→ SUPPLIED INFORMATION:
* * * * * * *
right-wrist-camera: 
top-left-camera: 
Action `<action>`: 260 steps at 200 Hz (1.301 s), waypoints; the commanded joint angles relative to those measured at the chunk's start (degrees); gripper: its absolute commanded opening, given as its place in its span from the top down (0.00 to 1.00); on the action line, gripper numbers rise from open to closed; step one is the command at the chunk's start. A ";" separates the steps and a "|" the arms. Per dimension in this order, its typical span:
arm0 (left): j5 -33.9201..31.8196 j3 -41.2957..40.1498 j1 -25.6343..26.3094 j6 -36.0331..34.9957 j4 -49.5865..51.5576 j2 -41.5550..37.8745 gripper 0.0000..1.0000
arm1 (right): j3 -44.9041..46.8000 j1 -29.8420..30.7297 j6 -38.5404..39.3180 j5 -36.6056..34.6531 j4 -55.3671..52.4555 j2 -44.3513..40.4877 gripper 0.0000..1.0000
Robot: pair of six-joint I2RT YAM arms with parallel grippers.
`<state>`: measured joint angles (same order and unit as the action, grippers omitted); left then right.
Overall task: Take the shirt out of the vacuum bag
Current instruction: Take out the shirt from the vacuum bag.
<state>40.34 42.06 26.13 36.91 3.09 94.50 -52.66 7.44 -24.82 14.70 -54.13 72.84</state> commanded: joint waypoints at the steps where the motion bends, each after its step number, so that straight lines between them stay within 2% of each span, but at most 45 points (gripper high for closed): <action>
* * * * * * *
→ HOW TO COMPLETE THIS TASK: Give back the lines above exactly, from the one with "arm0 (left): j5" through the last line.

→ EXERCISE ANSWER:
arm0 (left): j5 -33.9201..31.8196 j3 -41.2957..40.1498 j1 -25.6343..26.3094 j6 -36.0331..34.9957 j4 -49.5865..51.5576 j2 -41.5550..37.8745 gripper 0.0000..1.0000
arm1 (right): j3 -44.9041..46.8000 j1 -29.8420..30.7297 j6 -38.5404..39.3180 j5 -36.6056..34.6531 j4 -55.3671..52.4555 j2 -44.3513..40.4877 gripper 0.0000..1.0000
Robot: pair of six-joint I2RT YAM arms with parallel grippers.
`<state>`: measured joint angles (same order and unit as the action, grippers omitted); left then right.
Overall task: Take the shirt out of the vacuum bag
Current instruction: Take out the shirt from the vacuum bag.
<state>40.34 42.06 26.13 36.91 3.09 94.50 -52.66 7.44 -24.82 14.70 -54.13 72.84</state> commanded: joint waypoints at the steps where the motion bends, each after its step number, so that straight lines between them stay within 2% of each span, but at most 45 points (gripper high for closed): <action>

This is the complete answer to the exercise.